HISTÓRIA DA
CIRCULAÇÃO SANGUÍNEA
III
IBN AL-NAFIS, MÉDICO DE DAMASCO
O
árabe Abu-Alhassan Alauldin Ali Bin Abi-Hazem Al-Quarashi, nascido em Damasco
em 1210 e conhecido pelo nome de Ibn al-Nafis foi o primeiro médico do mundo a
entender a pequena circulação sanguínea. Os seus escritos andaram perdidos durante muito tempo, até poderem contribuir para o progresso da Medicina moderna.
Ibn
al-Nafis escreveu:
«O
sangue da câmara direita do coração deve chegar à câmara esquerda, mas não
existe uma via direta entre eles. O septo espesso do coração não é perfurado e
não tem poros visíveis, como Galeno pensou.
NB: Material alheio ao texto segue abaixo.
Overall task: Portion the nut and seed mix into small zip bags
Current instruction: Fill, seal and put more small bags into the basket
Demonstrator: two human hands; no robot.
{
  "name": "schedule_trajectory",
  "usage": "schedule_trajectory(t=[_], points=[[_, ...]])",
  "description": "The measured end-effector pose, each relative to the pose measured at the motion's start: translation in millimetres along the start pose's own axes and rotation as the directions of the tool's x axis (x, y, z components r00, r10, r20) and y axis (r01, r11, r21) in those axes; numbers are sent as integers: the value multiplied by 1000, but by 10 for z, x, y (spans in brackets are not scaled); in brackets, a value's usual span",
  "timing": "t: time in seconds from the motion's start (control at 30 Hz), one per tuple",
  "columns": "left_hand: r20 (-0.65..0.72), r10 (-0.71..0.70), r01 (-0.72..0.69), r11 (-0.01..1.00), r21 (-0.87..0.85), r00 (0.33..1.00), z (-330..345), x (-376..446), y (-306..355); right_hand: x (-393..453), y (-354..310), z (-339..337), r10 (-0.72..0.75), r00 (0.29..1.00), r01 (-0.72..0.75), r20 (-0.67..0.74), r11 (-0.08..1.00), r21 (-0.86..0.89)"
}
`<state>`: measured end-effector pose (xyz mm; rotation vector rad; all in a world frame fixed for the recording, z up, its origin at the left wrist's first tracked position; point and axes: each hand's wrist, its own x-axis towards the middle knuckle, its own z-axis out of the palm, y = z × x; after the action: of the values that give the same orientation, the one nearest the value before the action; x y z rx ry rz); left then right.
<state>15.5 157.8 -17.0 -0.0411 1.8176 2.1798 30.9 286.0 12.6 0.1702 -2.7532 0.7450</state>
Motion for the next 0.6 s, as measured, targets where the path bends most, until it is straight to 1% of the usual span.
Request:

O sangue da câmara direita deve
fluir através da artéria pulmonar para os pulmões, distribuído por meio das
suas substâncias, ser ali misturado com o ar, passar através da veia pulmonar
para alcançar a câmara esquerda do coração e lá formar o espírito vital…»
Note-se
que esta tradução não é feita à letra e que alguma terminologia foi
modernizada.
Afigura-se
inconcebível que algum médico se tenha atrevido a contrariar frontalmente as
opiniões de Galeno sem uma experiência anatómica consistente. As dissecções animais
não poderiam ser suficientes, dada a possibilidade de a analogia ser
imperfeita. É, aliás, improvável que os muçulmanos aceitassem dissecar porcos,
animais pelos quais sentiam repugnância. Al-Nafis dissecou seguramente
cadáveres humanos.
O
médico árabe descreveu também a anatomia dos pulmões:
«Os
pulmões são compostos de partes, uma das quais são os brônquios, a segunda, os
ramos da arteria venosa e a terceira, os ramos da arteriosa cava, todas elas
ligadas por carne porosa solta».
Afirmou
ainda que os nutrientes para o coração eram extraídos das artérias coronárias:
«A
declaração de Avicena de que o sangue que está no lado direito é para nutrir o
coração não é totalmente verdadeira, pois o alimento para o coração é obtido a
partir do sangue que passa através dos vasos que permeiam o corpo do coração».
Ibn
al-Nafis aprendeu Medicina com Aldakwar e estudou os trabalhos dos árabes
Rhazes e Avicena e do judeu Maimónides. Foi médico pessoal do sultão e
trabalhou no hospital Al-Mansouri, no Egipto. Faleceu no final de 1288, quando
Mondino de Luzzi era adolescente.
As
observações de al-Nafis foram registadas quase 400 anos antes dos trabalhos de
William Harvey sobre a circulação sanguínea. Curiosamente, os clérigos interditaram
as autópsias humanas na maior parte do mundo arábico-islâmico. O próprio
al-Nafis, que além de médico era especialista em jurisprudência islâmica,
condenou publicamente a prática de autópsias humanas por as considerar contrárias
à sharia e à compaixão. Paradoxalmente,
quase todos os estudiosos da sua obra sustentam que ele e os seus discípulos
recorreram repetidamente a dissecções humanas. De outro modo, não teria sido possível
compreender a anatomia nem esboçar o conhecimento da fisiologia da pequena
circulação. Note-se que o trabalho de Ibn al-Nafis representou provavelmente a
contribuição mais importante dos médicos medievais muçulmanos para o conhecimento
da Medicina.
Lawrence Conrad (citado
por Gutiérrez) afirmou em 1985 que, embora a experimentação com corpos humanos
fosse muito mal vista pelos maometanos, essa prática, ao contrário da mutilação
de cadáveres, nunca foi formalmente proibida. Acreditava-se que os mortos
continuavam a sentir a dor e que, no Juízo Final, os seres humanos se
apresentariam perante Alá em corpo e alma, devendo, nessa, altura estar
completos. É interessante anotar que alguns estudiosos de História da Medicina, entre os quais se conta Fernando Namora, consideram que o árabe Ibn al-Nafis, inibido pelas suas convições religiosas, nunca praticou autópsias humanas.
Fontes:
Barradas, Joaquim. A arte de Sangrar de cirurgiões e
barbeiros. Livros Horizonte, Lisboa, 1999.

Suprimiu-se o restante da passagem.